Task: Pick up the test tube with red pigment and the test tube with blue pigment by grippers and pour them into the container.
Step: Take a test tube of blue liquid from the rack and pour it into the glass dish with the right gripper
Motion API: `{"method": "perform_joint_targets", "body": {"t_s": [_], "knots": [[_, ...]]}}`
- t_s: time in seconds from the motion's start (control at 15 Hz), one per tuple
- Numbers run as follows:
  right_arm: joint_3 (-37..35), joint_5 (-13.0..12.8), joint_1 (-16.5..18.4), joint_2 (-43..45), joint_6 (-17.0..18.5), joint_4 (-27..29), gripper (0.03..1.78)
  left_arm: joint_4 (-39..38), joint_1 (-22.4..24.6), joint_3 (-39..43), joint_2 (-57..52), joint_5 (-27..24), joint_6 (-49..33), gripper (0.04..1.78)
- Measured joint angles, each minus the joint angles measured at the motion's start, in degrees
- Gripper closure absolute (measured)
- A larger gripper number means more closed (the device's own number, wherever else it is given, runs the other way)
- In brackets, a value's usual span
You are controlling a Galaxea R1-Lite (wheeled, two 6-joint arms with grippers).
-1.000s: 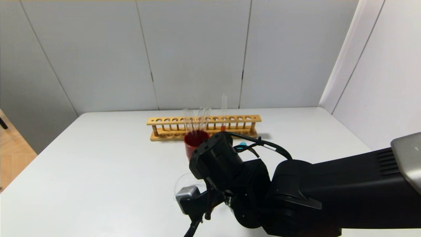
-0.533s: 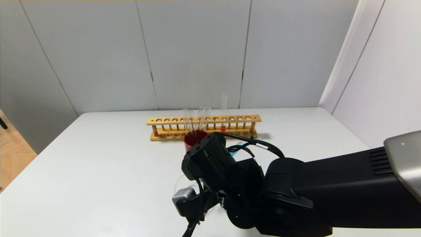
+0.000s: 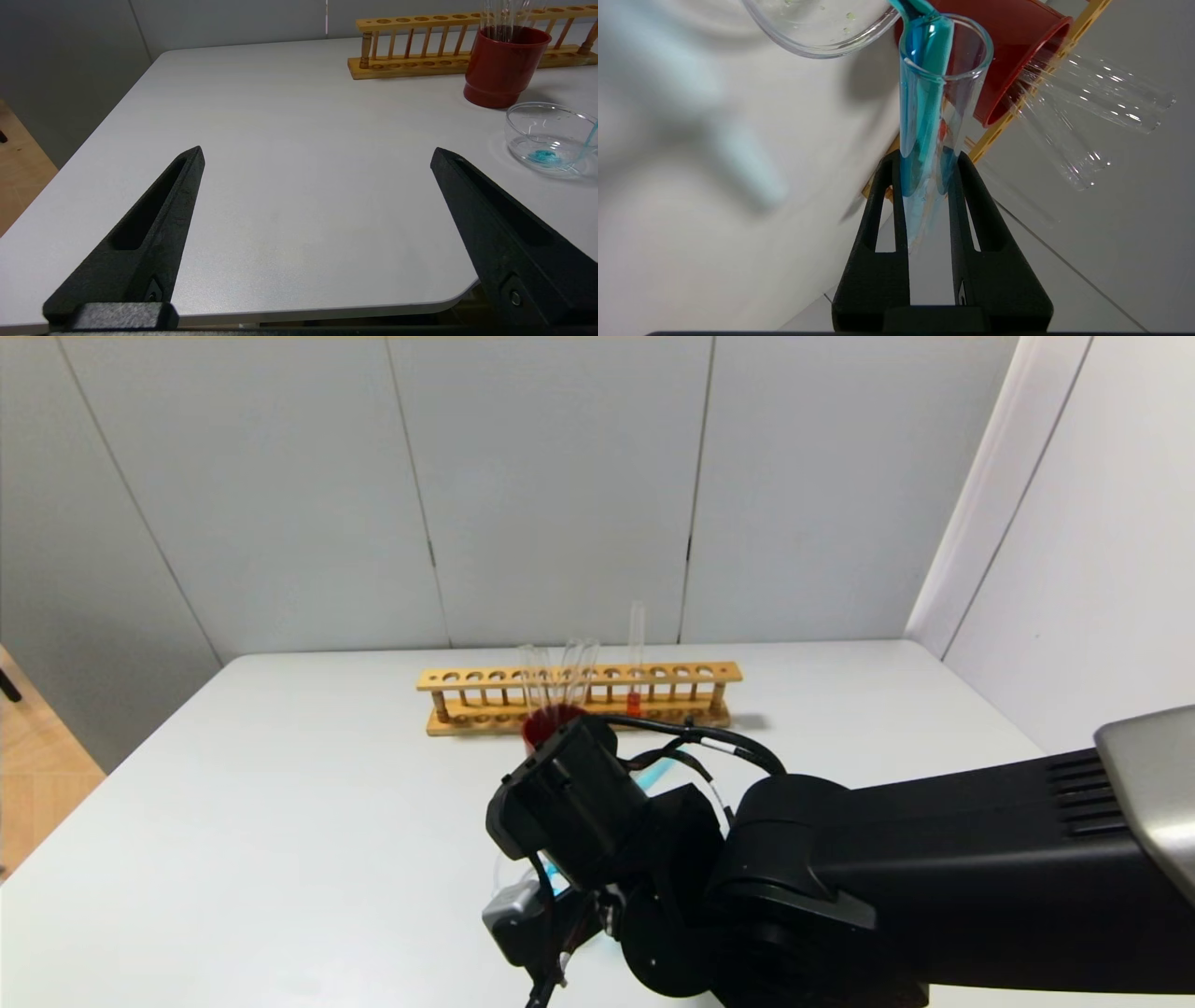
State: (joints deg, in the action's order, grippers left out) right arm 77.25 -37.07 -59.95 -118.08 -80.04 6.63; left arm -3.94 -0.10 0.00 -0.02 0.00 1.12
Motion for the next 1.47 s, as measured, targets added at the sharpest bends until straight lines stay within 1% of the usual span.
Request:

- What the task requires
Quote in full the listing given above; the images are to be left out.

- Answer for the task
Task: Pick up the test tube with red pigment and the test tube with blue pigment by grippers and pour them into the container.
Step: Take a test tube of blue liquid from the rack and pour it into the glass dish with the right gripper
Motion API: `{"method": "perform_joint_targets", "body": {"t_s": [_], "knots": [[_, ...]]}}`
- t_s: time in seconds from the motion's start (control at 15 Hz), one per tuple
- Numbers run as follows:
  right_arm: joint_3 (-37..35), joint_5 (-13.0..12.8), joint_1 (-16.5..18.4), joint_2 (-43..45), joint_6 (-17.0..18.5), joint_4 (-27..29), gripper (0.03..1.78)
  left_arm: joint_4 (-39..38), joint_1 (-22.4..24.6), joint_3 (-39..43), joint_2 (-57..52), joint_5 (-27..24), joint_6 (-49..33), gripper (0.04..1.78)
- Measured joint angles, each minus the joint angles measured at the motion's start, in degrees
- Gripper closure absolute (measured)
- A larger gripper number means more closed (the device's own number, wherever else it is given, runs the other way)
- In brackets, a value's usual span
You are controlling a Galaxea R1-Lite (wheeled, two 6-joint arms with grippers).
-1.000s: 
-0.533s: 
+0.000s: 
State: (joints deg, in the action's order, grippers left out) right arm 77.25 -37.07 -59.95 -118.08 -80.04 6.63; left arm -3.94 -0.10 0.00 -0.02 0.00 1.12
Motion for the next 1.47 s, as measured, targets added at the sharpest bends until straight lines stay within 1% of the usual span.
Request:

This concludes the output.